Was protokolliert wird
Einträge entstehen unter anderem bei:
- Belegaktionen – Festschreiben, Storno, Korrektur- und Gutschrift-Entwürfe, Löschen von Entwürfen, jeder Export
- Versand – jeder Versandversuch mit seinem Ergebnis (versendet, fehlgeschlagen, nicht zustellbar)

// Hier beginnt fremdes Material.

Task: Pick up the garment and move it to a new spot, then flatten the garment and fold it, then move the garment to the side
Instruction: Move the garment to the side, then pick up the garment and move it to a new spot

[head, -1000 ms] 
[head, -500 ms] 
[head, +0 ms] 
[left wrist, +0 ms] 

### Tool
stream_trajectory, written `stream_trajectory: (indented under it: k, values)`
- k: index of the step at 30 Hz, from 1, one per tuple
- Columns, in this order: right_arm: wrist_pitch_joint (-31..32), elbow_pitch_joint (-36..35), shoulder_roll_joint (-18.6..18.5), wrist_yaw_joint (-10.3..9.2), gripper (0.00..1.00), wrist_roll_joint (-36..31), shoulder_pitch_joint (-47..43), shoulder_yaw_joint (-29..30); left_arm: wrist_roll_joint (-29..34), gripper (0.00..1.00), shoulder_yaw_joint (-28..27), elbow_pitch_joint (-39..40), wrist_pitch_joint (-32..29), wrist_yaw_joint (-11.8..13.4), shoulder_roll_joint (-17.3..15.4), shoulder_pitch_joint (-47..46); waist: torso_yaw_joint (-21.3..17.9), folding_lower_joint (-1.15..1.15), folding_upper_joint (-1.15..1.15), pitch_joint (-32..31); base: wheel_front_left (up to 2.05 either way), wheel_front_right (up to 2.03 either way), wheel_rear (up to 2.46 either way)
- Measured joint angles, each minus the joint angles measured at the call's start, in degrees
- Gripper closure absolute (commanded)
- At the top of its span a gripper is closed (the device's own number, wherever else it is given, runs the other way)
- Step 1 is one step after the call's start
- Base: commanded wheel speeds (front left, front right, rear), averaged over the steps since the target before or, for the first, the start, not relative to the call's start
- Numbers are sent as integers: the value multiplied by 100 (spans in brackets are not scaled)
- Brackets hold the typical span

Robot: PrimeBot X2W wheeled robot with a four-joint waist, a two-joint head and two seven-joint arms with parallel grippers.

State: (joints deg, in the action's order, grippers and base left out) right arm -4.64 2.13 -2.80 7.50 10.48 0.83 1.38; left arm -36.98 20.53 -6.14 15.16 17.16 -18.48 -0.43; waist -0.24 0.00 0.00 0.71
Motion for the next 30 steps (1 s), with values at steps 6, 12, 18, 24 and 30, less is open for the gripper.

- Stammdaten – Kunden und Artikel anlegen, ändern, deaktivieren
- Team – Mitglieder einladen, entfernen, Rechte ändern
- Einstellungen – z. B. DATEV-Kontierung
- Datenschutz – Anonymisierungen, AVV-Annahmen, Ablage-Bestätigungen vor einer Beleg-Löschung
- Abgewiesene Zugriffe – wenn jemand etwas versucht, wofür ihm das Recht fehlt
Was bewusst nicht protokolliert wird
Keine Inhalte: keine Beträge, keine Empfängeradressen, keine E-Mail-Texte. Das Log hält die Art der Aktion fest, den Zeitpunkt und wer sie ausgelöst hat – mehr braucht die Nachvollziehbarkeit nicht, und mehr wäre ein Datenschutzrisiko.
Einsehen
Eine Selbstbedienungs-Ansicht des Audit-Logs gibt es in der App derzeit nicht – das Log arbeitet im Hintergrund als Nachweisschicht. Brauchst du für eine Prüfung Auszüge daraus, wende dich an den Support.